**Prompt**
Set out exactly, line by line, the stretch of data below that begins at the line containing "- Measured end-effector" and ends at the line containing "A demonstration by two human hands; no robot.", with both ends kept.

**Dataset extract**
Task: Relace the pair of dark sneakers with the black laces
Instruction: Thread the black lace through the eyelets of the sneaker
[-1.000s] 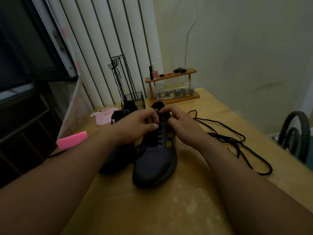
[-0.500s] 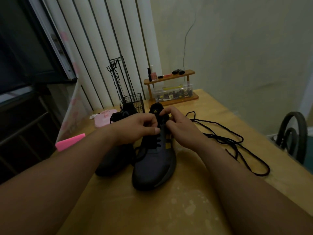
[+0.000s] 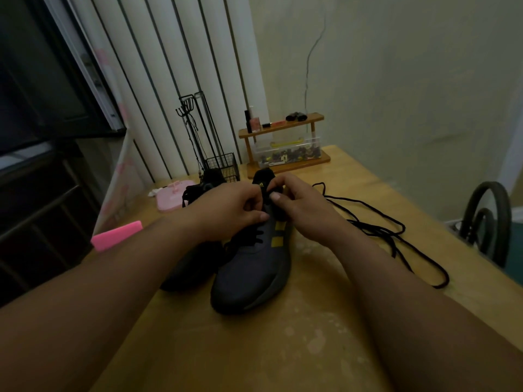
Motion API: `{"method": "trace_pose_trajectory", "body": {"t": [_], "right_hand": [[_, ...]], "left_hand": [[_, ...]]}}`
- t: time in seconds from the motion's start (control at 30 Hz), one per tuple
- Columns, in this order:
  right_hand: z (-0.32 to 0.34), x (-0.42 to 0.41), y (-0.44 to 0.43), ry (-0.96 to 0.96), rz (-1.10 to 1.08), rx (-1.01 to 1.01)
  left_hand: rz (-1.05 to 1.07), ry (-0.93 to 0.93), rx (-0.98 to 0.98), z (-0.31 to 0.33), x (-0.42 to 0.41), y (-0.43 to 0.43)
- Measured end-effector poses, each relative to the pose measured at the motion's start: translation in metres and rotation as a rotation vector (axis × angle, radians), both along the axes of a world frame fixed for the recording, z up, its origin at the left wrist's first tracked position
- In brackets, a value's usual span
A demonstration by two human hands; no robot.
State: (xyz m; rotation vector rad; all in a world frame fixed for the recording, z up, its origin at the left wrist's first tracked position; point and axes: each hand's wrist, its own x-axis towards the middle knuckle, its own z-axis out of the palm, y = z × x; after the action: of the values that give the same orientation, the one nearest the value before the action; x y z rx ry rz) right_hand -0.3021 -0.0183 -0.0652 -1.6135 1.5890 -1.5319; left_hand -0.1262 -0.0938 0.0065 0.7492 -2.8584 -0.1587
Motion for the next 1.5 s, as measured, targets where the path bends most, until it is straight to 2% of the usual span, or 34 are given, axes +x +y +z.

**Your solution**
- Measured end-effector poses, each relative to the pose measured at the motion's start: translation in metres and rotation as a rotation vector (axis × angle, radians), both along the axes of a world frame fixed for the recording, z up, its origin at the left wrist's first tracked position
- In brackets, a value's usual span
A demonstration by two human hands; no robot.

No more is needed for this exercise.